Igneo soon became the abbot for San Salvatore in Fucecchio and he held that position until 1081. In 1072 he was designated as a cardinal and Pope Alexander II named him Cardinal-Bishop of Albano. Igneo attended the October 1072 consecration of the church of Santi Donato e Nicola in Albano while he himself consecrated the church of San Miniatis in Rubbicana on 7 February 1077.
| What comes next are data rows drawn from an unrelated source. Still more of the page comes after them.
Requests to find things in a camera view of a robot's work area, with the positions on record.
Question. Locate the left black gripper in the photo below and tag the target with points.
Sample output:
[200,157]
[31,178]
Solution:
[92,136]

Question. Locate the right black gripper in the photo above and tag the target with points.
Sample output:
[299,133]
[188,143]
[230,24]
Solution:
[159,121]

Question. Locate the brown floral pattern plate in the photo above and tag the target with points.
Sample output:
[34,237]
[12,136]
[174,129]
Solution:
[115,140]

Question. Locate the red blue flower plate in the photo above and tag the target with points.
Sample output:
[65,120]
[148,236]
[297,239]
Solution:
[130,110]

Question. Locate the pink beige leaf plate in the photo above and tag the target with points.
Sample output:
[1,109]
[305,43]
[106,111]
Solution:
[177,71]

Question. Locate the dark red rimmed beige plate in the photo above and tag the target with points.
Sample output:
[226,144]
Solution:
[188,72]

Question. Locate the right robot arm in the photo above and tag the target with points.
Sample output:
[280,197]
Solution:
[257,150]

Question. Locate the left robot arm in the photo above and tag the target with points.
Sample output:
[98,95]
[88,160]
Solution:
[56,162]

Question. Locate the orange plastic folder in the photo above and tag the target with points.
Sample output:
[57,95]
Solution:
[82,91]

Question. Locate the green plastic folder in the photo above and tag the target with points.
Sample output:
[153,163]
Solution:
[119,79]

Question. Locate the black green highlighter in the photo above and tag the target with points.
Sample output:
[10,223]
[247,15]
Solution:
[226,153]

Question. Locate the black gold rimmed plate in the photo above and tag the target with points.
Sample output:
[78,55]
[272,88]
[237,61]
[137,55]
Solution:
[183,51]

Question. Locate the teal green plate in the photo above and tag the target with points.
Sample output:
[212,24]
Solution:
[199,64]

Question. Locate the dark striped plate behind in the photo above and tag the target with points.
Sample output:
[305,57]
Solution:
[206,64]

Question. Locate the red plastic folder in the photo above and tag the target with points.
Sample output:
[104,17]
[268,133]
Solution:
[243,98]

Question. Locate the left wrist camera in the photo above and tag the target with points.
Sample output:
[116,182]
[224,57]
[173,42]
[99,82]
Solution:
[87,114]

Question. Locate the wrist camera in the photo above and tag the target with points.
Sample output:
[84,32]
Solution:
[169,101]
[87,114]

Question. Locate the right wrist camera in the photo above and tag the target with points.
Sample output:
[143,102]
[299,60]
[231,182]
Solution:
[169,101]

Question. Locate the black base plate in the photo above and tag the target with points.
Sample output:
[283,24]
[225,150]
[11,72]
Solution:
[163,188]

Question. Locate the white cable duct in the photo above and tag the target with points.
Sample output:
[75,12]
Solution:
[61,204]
He cooperated with Pope Gregory VII to repress simony and reform church discipline. Gregory VII entrusted him with several important missions: in 1079 he served as a papal legate in the German kingdom with the Bishop of Padua to mediate between the Emperor Henry IV and Rudolf of Swabia. Upon the renewal of the excommunication against the emperor at Salerno in 1084 he was designated - at Pope Gregory VII's behest - as one of the two legates sent to France for the promulgation of the sentence. He is mentioned in the papal bull of Pope Urban II on 8 July 1089 and is attested for the last time in the papal curia in September 1089.

Igneo served as a co-consecrator for the episcopal consecration of the new Pope Victor III in 1087. He participated in the conclaves held in 1086 and in 1088.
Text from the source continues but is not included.